With over 93 million unique browsers per day, and one-third of Japan’s population actively using at least one of its services, Yahoo Japan understands scale. However, with technology and user demands constantly changing, the company’s more than 3,000 software engineers need the right tools in place in order to continue delivering value and speed for its customers. Pivotal Platform plays a big part in helping them accomplish that goal.
In their talk at SpringOne Platform 2019, Cloud Platform Manager Yusuke Kondo and Software Engineer Akinori Nitta elaborated on some of the distinct challenges Yahoo Japan faces around operating at this scale, as well as some of the solutions it has devised for solving them. Among the primary challenges are:
-
Role management across multiple clusters.
-
Routine configuration for multi-foundation environments.
-
Developer implementation errors.
-
Increasing log traffic.
-
An “explosion” of pipelines to maintain.
-
24/7 multi-cluster monitoring.
You can watch the video for specifics on how Yahoo Japan resolved each of these challenges, both technologically and procedurally.
If you’re wondering what Yahoo Japan’s scale translates to in terms of footprint, Kondo summed it up: “We now have more than 10,000 apps in production using more than 40,000 [application instances], supporting more than 180,000 requests per second.”
From an infrastructure perspective, that translates to 16 (soon to be 24) PaaS clusters, managed by 25 people spread across an SRE team and a CRE team.
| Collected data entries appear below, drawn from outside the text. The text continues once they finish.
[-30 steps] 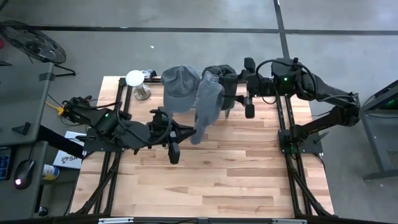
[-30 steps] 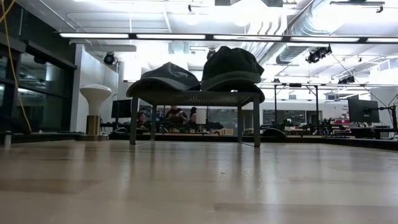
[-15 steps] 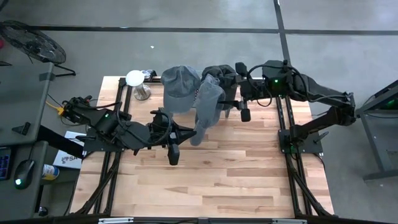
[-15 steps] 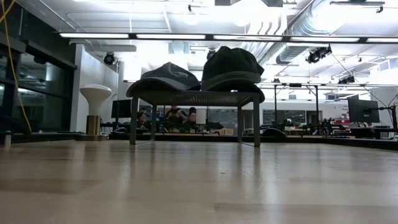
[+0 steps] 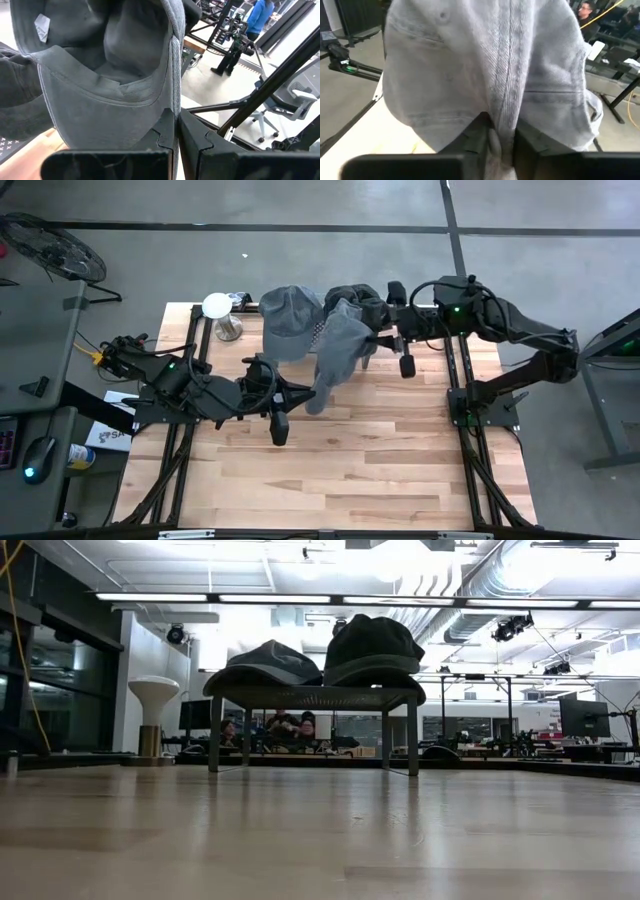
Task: Pick & Place hat
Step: Stack the gray cap on top of the other gray cap on the shelf
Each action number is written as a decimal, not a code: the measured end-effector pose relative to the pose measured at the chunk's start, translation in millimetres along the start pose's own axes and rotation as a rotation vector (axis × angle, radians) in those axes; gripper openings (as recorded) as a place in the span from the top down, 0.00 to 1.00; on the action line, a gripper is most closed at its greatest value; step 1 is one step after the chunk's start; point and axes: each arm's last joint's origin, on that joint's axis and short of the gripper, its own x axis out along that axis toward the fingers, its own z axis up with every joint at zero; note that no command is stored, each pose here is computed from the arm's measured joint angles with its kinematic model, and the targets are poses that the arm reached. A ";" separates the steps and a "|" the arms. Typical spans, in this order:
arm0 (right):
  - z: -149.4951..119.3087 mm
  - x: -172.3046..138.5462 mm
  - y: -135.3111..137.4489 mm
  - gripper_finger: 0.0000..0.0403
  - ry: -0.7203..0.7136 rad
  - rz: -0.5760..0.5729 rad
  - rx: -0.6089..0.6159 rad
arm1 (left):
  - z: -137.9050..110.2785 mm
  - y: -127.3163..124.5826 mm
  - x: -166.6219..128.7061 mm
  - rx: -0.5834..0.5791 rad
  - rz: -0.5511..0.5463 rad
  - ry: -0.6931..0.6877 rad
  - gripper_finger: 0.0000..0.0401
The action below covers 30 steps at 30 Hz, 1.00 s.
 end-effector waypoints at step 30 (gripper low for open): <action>-2.3 -26.7 5.6 0.95 0.046 0.025 0.225 | -3.0 5.0 0.9 0.136 0.117 -0.026 0.83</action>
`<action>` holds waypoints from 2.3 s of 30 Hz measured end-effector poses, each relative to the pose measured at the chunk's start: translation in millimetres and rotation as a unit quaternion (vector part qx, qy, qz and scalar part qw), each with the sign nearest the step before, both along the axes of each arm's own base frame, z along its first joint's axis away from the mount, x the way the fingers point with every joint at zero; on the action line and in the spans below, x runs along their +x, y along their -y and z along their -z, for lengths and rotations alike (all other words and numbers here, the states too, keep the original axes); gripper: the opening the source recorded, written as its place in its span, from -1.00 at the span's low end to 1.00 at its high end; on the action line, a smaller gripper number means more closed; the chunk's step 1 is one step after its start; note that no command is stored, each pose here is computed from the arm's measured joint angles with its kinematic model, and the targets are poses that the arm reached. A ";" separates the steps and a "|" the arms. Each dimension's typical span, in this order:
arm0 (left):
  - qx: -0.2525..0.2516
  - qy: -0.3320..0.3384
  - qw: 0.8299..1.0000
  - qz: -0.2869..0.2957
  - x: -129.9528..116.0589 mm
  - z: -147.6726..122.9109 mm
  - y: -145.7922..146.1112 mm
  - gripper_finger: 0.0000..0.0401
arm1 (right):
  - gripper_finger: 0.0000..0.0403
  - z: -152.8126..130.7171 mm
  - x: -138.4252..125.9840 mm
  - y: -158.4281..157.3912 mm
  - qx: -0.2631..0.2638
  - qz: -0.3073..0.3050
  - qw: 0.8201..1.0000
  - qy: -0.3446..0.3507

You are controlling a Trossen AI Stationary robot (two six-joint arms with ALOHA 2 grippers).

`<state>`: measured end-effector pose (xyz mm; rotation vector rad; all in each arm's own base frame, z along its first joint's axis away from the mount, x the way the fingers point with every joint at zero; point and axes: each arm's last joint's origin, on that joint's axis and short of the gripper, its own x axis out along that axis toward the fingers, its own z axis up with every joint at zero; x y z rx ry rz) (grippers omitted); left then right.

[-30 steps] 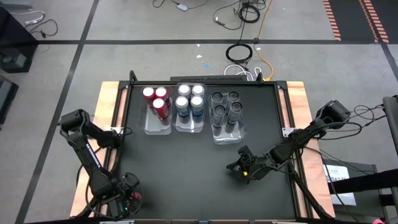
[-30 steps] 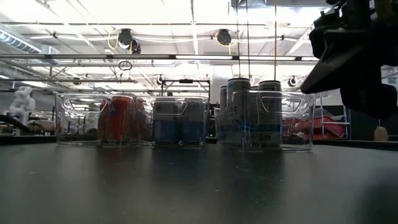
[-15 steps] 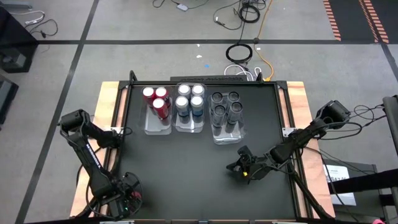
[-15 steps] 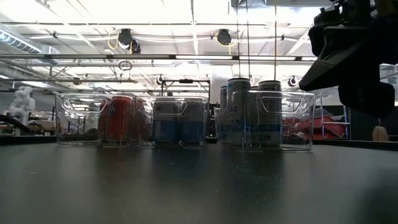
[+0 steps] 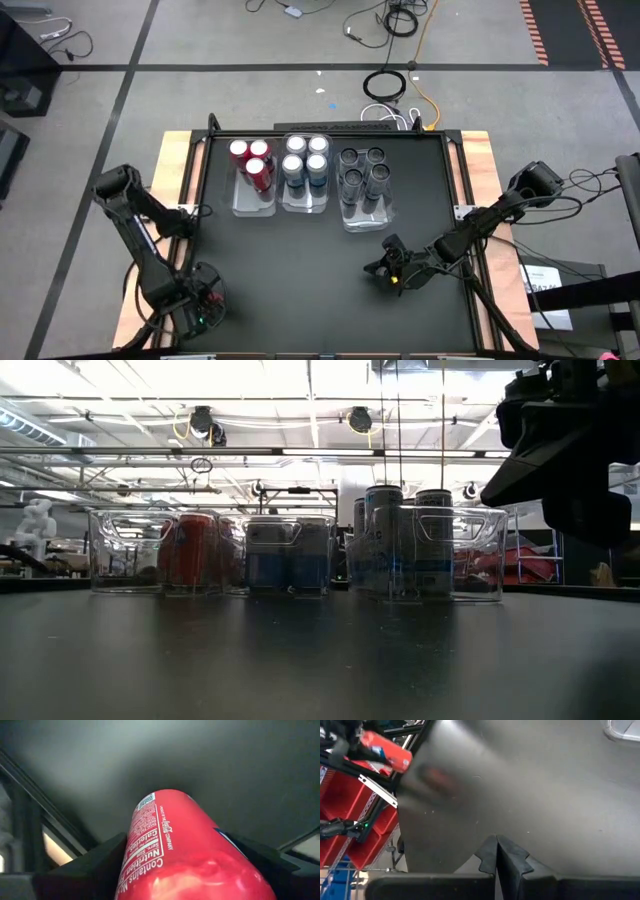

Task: Sort soda cans
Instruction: Put the orange soda can into the left transparent bin

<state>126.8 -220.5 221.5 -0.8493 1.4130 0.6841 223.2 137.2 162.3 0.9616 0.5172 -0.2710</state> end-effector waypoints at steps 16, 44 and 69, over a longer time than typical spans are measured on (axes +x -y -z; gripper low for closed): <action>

Notably, while Yahoo Japan’s application and application-instance counts grew by about 10x from October 2018 to October 2019, it only added 4 additional SREs during that same timeframe.
In addition to some of the technical and procedural improvements Kondo and Nitta explain in detail during the session, Yahoo Japan has also benefited from embracing Buildpacks and turning to Java and Node.js as its preferred programming languages. In 2016, most development was done in PHP, but today approximately 75% of its Buildpacks support Java or Node.js, compared with only 6% for PHP.
For a little extra flavor, here’s an excerpt from the session, in which Kondo explains the unique responsibilities of Yahoo Japan’s SRE and CRE teams:
"The PaaS team is composed of two teams: CRE and SRE. CRE has a mission to provide value to developers, while SRE has a mission to improve overall system reliability. Each team works together to maximize the productivity and value of the Pivotal platform.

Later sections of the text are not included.